FIG. 1 is a schematic diagram of the overall structure of a white matter high signal segmentation model with multi-scale feature extraction and attention dispersion integrated in the invention;

FIG. 2 is a schematic structural diagram of a multi-scale convolution module according to the present invention;

FIG. 3 is a schematic view of a spatial attention module according to the present invention;

FIG. 4 is a schematic view of a channel attention module of the present invention;

FIG. 5 is a schematic diagram of a hybrid downsampling module according to the present invention;

FIG. 6 is a white matter high signal FLAIR image of the invention;

FIG. 7 is a manually labeled segmentation label (gold standard) corresponding to FIG. 6 according to the present invention;

FIG. 8 is a diagram illustrating the automatic segmentation of the model according to FIG. 6.

Detailed Description

In order to make the objects, technical solutions and advantages of the present invention more apparent, the present invention is described in further detail below with reference to the accompanying drawings and embodiments. It should be understood that the specific embodiments described herein are merely illustrative of the invention and are not intended to limit the invention. In order to make the aforementioned objects, features and advantages of the present invention comprehensible, embodiments accompanied with figures 1 to 6 are described in further detail below.

The invention provides a brain white matter high signal segmentation method based on multi-scale convolution and distraction, which specifically comprises the following steps:

step 1, acquiring a white matter high signal FLAIR image data set;

specifically, the white matter high signal FLAIR image dataset is derived from a MICCAI2017WMH segmentation challenge match published dataset which comprises brain FLAIR image data of 60 white matter high signal patients and tag data of WMH regions marked by experts. The FLAIR image data was acquired from three different scanners in each hospital, providing 20 data in each hospital, for a total of 60. The acquired white matter signal FLAIR image data is preprocessed by a provider through offset field correction. The format of the FLARI image is nifti, and the format of the label image is nifti. The data sizes of the three hospitals were 132 × 256 × 83, 240 × 240 × 48, and 256 × 232 × 48, respectively.

Step 2, dividing the acquired data set into a training set, a verification set and a test set;

specifically, 60 samples were measured as 8: 1: the scale of 1 is divided into a training set (containing 48 samples), a validation set (containing 6 samples), and a test set (containing 6 samples).

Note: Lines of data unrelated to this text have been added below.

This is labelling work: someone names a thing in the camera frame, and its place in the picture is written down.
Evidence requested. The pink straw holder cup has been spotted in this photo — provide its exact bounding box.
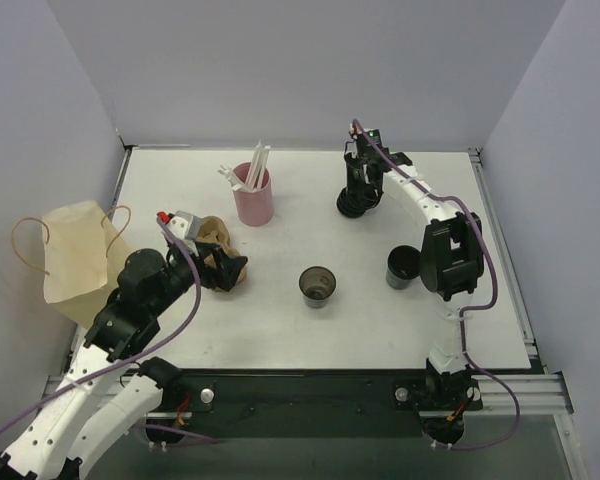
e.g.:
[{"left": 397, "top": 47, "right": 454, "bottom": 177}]
[{"left": 233, "top": 170, "right": 274, "bottom": 227}]

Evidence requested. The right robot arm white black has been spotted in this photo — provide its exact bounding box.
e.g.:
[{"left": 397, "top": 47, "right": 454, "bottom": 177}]
[{"left": 336, "top": 130, "right": 484, "bottom": 408}]

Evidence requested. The brown paper bag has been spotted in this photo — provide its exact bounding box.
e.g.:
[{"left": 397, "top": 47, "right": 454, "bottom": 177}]
[{"left": 10, "top": 200, "right": 133, "bottom": 329}]

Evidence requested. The stack of black lids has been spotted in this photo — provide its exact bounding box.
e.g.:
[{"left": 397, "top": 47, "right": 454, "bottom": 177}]
[{"left": 336, "top": 191, "right": 368, "bottom": 219}]

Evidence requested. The brown cardboard cup carrier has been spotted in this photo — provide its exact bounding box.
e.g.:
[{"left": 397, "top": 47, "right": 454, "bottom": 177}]
[{"left": 196, "top": 216, "right": 247, "bottom": 292}]

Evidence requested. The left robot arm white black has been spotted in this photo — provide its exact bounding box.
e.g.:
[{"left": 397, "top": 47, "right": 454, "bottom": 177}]
[{"left": 0, "top": 243, "right": 248, "bottom": 479}]

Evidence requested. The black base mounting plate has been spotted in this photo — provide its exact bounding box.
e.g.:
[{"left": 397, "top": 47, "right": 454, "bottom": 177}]
[{"left": 142, "top": 369, "right": 483, "bottom": 444}]

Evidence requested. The white paper straw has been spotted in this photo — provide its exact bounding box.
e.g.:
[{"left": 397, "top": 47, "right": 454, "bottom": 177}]
[
  {"left": 244, "top": 140, "right": 264, "bottom": 191},
  {"left": 253, "top": 145, "right": 271, "bottom": 191}
]

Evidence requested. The dark translucent coffee cup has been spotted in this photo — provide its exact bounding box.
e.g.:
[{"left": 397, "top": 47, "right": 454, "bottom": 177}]
[{"left": 299, "top": 266, "right": 337, "bottom": 309}]

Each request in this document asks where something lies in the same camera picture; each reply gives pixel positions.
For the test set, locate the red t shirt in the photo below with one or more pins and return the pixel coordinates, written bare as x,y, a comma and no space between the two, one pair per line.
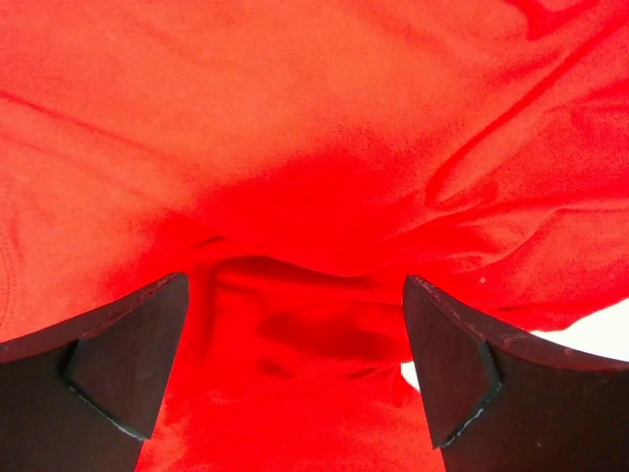
297,160

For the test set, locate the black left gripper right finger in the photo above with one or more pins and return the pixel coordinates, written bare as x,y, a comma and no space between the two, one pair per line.
498,398

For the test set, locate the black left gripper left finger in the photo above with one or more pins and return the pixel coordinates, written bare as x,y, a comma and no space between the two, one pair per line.
84,394

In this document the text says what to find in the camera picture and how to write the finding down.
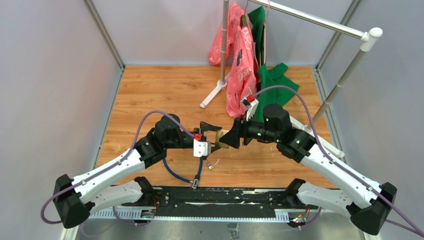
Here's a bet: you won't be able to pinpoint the metal clothes rack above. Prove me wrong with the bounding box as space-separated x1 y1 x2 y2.
199 0 383 158

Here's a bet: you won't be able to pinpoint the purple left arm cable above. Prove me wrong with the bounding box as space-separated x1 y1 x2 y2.
40 110 203 225

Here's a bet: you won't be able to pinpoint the brass padlock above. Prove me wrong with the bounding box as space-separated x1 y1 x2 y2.
215 129 240 149

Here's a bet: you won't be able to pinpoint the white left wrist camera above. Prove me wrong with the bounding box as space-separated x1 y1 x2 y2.
193 139 212 158

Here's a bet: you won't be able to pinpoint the blue cable lock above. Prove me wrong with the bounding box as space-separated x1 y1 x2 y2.
162 156 204 190

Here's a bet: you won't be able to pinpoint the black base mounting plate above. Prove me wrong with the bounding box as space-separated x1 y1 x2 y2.
123 186 318 221

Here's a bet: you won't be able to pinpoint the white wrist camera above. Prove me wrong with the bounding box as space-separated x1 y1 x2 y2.
193 139 212 158
240 94 259 121

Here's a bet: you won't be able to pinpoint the pink clothes hanger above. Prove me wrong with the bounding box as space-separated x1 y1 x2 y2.
247 0 271 67

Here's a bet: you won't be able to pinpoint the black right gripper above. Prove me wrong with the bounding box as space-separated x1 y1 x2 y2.
219 110 280 149

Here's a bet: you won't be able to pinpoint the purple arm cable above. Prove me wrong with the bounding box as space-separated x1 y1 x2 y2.
247 85 424 238
40 110 203 225

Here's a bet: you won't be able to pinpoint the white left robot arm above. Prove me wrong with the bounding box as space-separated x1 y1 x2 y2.
52 112 222 229

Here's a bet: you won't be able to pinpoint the green garment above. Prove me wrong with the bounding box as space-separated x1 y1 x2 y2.
242 5 300 123

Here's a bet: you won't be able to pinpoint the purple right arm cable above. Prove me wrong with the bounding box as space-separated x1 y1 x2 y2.
247 85 424 238

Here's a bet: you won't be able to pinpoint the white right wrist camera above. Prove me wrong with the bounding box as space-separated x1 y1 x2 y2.
240 94 259 121

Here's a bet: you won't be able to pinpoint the pink patterned garment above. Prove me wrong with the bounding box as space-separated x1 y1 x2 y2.
224 2 259 118

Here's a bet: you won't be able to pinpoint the small silver cable-lock keys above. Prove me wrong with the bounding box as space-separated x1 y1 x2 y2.
204 159 220 170

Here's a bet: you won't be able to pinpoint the aluminium frame rail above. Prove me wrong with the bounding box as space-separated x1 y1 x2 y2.
82 0 125 72

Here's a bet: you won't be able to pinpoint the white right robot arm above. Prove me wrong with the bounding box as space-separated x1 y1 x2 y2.
219 103 398 236

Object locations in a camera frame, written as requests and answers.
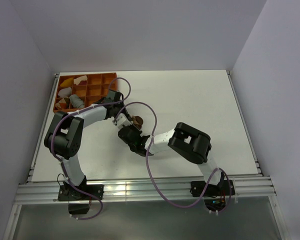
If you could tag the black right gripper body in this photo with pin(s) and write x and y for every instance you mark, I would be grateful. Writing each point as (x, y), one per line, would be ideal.
(136, 129)

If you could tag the brown striped sock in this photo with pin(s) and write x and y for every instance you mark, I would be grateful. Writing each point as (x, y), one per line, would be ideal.
(137, 121)

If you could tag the grey sock with black stripes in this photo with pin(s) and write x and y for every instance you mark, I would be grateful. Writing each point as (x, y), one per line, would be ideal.
(76, 102)

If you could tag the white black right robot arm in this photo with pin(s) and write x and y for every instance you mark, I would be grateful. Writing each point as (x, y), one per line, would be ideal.
(189, 142)

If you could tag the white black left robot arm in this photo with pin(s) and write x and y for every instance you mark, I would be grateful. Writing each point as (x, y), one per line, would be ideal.
(64, 135)

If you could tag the white maroon rolled sock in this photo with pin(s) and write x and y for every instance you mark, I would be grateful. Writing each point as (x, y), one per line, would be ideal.
(80, 80)

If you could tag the orange wooden compartment tray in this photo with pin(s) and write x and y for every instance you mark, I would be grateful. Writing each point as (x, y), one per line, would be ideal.
(98, 85)

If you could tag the yellow rolled sock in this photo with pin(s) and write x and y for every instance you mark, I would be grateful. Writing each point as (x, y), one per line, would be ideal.
(67, 82)

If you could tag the orange white rolled sock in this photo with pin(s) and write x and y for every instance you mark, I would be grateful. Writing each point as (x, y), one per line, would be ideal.
(62, 104)

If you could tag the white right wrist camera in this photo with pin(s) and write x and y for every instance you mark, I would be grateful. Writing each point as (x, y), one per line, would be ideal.
(122, 121)

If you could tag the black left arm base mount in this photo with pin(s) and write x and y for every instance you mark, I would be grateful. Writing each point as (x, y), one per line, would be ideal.
(79, 203)

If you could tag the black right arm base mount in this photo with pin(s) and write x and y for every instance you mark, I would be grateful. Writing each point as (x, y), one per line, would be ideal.
(216, 194)

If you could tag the aluminium table edge rail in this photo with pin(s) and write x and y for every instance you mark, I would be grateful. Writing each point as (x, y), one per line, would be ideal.
(244, 124)

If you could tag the aluminium front frame rail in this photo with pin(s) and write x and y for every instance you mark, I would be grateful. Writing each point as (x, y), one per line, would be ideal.
(36, 193)

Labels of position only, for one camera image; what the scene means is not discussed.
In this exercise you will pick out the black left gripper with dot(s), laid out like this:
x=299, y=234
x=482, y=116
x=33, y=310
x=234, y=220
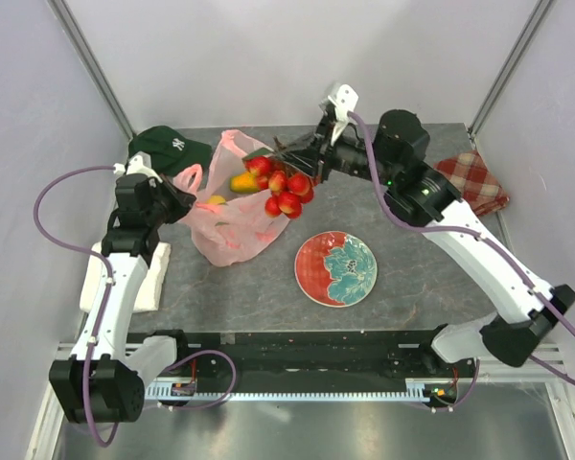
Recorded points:
x=183, y=201

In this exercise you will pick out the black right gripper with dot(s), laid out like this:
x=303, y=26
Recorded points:
x=321, y=153

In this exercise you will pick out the red fake cherry bunch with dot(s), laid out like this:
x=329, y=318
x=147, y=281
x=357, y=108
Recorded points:
x=290, y=190

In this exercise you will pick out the pink plastic bag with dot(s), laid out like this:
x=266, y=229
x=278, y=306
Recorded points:
x=228, y=228

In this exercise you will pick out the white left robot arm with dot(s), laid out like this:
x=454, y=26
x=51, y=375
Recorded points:
x=102, y=380

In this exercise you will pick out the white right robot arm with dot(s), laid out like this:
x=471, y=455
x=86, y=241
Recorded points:
x=416, y=197

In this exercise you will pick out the yellow fake mango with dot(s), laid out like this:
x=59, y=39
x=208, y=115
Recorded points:
x=244, y=183

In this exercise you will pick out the dark green baseball cap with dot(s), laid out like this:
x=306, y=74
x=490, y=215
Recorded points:
x=170, y=152

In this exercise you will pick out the white folded towel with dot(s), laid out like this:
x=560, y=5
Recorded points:
x=149, y=293

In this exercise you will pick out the red and teal floral plate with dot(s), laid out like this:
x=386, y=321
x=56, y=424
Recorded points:
x=335, y=269

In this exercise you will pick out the red plaid folded cloth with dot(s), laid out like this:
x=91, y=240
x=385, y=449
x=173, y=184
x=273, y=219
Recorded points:
x=468, y=173

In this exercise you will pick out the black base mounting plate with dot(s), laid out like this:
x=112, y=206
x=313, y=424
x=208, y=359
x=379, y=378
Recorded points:
x=215, y=373

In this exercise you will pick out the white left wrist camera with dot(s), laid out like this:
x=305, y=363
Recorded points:
x=138, y=163

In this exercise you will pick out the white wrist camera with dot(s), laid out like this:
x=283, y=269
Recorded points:
x=138, y=163
x=338, y=103

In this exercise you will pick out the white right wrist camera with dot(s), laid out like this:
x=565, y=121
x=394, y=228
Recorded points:
x=338, y=103

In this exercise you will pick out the left aluminium corner post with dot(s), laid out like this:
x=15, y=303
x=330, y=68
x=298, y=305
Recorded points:
x=77, y=38

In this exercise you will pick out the aluminium corner post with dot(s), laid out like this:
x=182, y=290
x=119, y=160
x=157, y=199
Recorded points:
x=510, y=64
x=77, y=38

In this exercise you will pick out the right aluminium corner post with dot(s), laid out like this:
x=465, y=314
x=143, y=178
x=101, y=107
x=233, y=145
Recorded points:
x=510, y=64

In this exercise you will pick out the aluminium frame rail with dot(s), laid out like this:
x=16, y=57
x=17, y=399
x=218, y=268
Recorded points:
x=532, y=364

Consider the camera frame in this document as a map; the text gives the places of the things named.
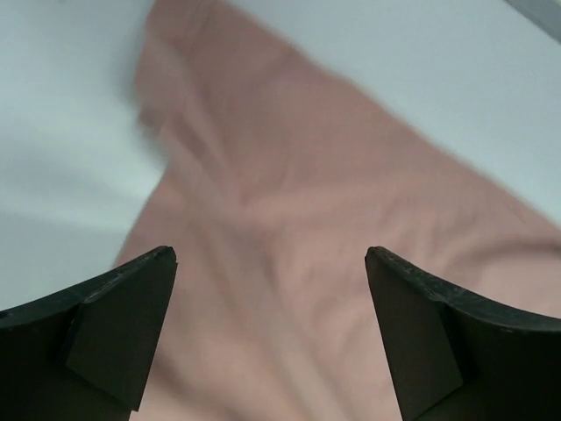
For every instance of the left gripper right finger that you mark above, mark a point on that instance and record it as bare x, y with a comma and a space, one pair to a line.
456, 355

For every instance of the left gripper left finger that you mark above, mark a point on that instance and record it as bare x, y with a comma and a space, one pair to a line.
85, 352

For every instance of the pink printed t-shirt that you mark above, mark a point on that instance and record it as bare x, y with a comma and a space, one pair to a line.
280, 178

Step 3, preprocessing the acquired sample data set;

firstly, the sizes of the acquired FLAIR image data and the label data are adjusted to be uniform 192 multiplied by 16; secondly, 48 samples in the training set are taken to carry out data amplification treatment, wherein the amplification mode comprises the steps of respectively carrying out conversion treatment such as horizontal overturning, 4 times of rotation at different angles, 3 times of affine and the like on each sample, and 336 new samples are generated after amplification; then, the amplified data of 384 training sample sets, test sets and verification sets are normalized.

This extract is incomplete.